Législatives: experts internationaux, le grand bluff!

Les 2 organismes fournissant les experts: National Democratic Institute & IFES

(Mise à jour 01 février 2012): La mission des dits experts n’a finalement pas atteint ses objectifs. Voici leur conclusion: Rapport NDI-IFES sur l’évaluation des élections

(Article original) Quand le 21 décembre 2011, la Commission Electorale Nationale Indépendante(CENI) annonce qu’elle suspend la compilation des résultats des législatives en attendant la venue d’experts internationaux en vue de garantir la transparence et la crédibilité des élections,tout le monde applaudit et qualifie cette décision de bon sens vu le contexte de suspicion général. La majorité présidentielle comme l’opposition sont pour une fois d’accord et saluent cette sage initiative. Trop optimiste peut-être, du côté de l’opposition on se met même à penser que l’on pourrait faire deux ou trois marches en arrière et vérifier par la même occasion la conformité des résultats présidentiels si longuement contestés. Si le scrutin législatif a eu lieu le même jour que celui de la présidentielle, alors les experts doivent être là pour les deux. Les partis politiques de l’opposition avec l’UDPS en tête nous décrivent alors la venue de ces experts comme preuve ultime que le scrutin est tellement entachés de fraude qu’il faille faire appel à des « statisticiens de l’élection » pour trier le bon grain de l’ivraie. La majorité présidentielle toujours aussi sûr d’elle voit plutôt en cet arbitre inattendu un certificateur « moral » des résultats dont elle ne doute pas qu’ils seront en sa faveur.

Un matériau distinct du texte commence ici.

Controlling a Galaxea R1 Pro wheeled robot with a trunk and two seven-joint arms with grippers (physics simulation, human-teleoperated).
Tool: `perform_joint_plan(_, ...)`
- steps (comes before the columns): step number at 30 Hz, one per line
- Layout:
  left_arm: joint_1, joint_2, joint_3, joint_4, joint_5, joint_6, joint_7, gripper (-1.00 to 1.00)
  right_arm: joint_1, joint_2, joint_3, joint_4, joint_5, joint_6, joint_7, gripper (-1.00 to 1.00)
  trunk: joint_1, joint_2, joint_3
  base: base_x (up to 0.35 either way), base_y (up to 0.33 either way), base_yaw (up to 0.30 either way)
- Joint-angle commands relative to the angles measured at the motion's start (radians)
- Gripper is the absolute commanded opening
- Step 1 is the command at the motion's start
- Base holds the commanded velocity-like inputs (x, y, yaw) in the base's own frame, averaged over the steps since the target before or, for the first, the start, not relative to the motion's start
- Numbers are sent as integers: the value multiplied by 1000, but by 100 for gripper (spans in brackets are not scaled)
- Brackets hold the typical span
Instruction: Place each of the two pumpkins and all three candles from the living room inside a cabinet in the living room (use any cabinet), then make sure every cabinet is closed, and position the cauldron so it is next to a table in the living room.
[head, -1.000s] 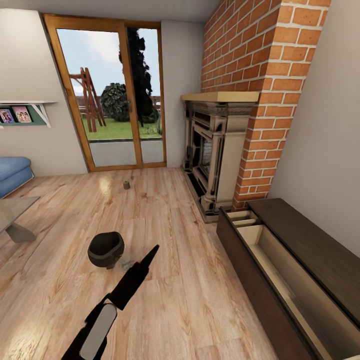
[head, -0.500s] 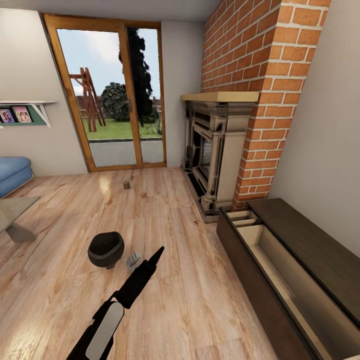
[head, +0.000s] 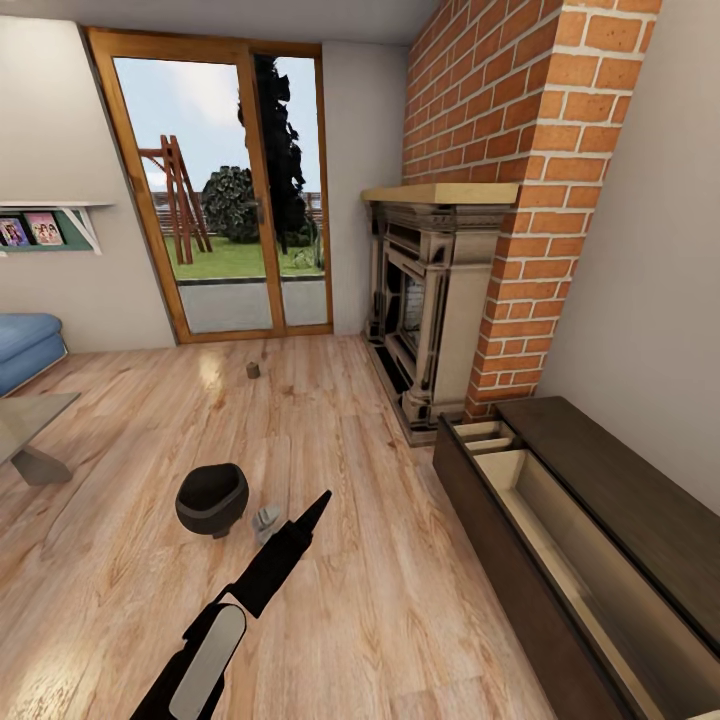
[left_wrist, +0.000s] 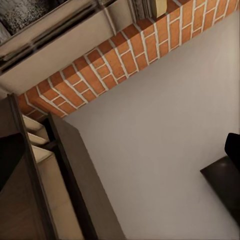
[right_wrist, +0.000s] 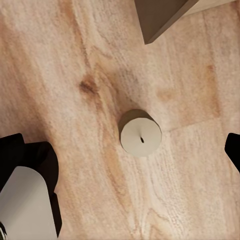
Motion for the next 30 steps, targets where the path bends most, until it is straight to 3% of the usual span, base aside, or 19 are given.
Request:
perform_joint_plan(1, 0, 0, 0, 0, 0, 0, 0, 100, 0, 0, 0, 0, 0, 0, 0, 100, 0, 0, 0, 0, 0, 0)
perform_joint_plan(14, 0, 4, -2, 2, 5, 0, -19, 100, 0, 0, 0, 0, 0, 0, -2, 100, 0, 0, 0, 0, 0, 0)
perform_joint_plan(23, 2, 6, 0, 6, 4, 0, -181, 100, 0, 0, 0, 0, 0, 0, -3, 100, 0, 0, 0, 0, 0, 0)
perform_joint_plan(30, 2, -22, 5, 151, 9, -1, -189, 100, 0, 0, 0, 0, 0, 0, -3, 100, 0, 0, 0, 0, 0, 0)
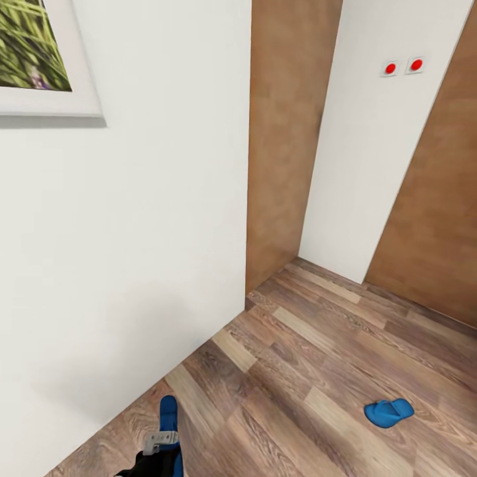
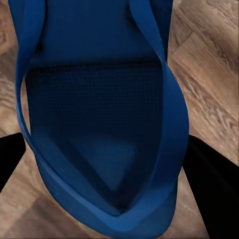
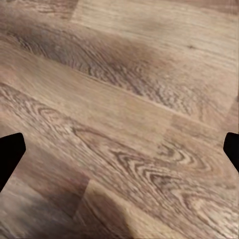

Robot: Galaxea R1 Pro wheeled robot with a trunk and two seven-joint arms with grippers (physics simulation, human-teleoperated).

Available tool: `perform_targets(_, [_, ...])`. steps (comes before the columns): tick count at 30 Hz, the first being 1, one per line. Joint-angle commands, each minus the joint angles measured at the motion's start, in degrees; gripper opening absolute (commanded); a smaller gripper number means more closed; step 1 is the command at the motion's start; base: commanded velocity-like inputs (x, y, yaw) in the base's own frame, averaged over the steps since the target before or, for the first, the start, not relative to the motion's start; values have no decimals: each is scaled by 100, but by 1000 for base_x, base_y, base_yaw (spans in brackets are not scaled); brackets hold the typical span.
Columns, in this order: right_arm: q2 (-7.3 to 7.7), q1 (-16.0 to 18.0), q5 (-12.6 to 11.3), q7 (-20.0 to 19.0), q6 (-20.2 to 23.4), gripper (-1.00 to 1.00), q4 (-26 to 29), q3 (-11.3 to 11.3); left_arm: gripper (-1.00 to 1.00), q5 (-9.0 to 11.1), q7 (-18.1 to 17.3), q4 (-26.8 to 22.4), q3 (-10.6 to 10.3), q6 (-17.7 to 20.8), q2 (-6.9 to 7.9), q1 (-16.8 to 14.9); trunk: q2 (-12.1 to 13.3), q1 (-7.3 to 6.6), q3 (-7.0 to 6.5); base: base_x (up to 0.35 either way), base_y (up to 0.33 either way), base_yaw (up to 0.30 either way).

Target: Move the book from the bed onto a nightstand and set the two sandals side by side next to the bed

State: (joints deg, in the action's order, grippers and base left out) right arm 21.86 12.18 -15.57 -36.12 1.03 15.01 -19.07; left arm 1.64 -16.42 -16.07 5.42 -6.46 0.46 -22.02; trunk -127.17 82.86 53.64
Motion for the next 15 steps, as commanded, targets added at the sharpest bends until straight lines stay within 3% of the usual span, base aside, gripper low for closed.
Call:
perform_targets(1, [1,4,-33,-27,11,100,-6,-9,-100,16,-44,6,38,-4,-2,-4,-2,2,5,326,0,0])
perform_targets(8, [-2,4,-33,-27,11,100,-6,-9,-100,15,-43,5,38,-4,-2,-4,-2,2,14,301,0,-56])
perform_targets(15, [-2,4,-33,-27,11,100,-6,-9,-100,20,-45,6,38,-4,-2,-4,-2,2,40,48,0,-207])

Témoins, observateurs, experts, …

Déjà à ce stade, les plus malins auront vite fait de jeter un coup d’oeil dans les arcanes de  Loi Electorale et constater que légalement ces experts n’ont pas plus de droits qu’en avaient les témoins et les observateurs étrangers lors du scrutin, c’est-à-dire réduits au devoir strict de ne pas se mêler à la compilation ni à la proclamation des résultats. On commence alors à se demander qu’elle sera la mission des experts. Et la réponse va venir très vite.

Acte 1. Le 28 décembre 2011, la CENI annonce par un communiqué de presse qu’elle reprend la publication des résultats et donc des compilations des Centres Locaux de Compilation des Résultats(CLCR) en précisant qu’elle en a déjà compilé 139 et que seuls 26 enregistrent des cas discutables mais réglables selon le code électoral en vigueur. Cette décision surprenante pousse Ngoy Mulunda le président de la CENI à devoir s’expliquer sur ce que tout le monde prend pour un revirement de situation. En gros, il dira que les agents de la CENI font du bon travail et que si ça continue comme cela, ils auront fini leur travail comme prévu pour le 13 janvier. La venue des experts est-elle encore nécessaire?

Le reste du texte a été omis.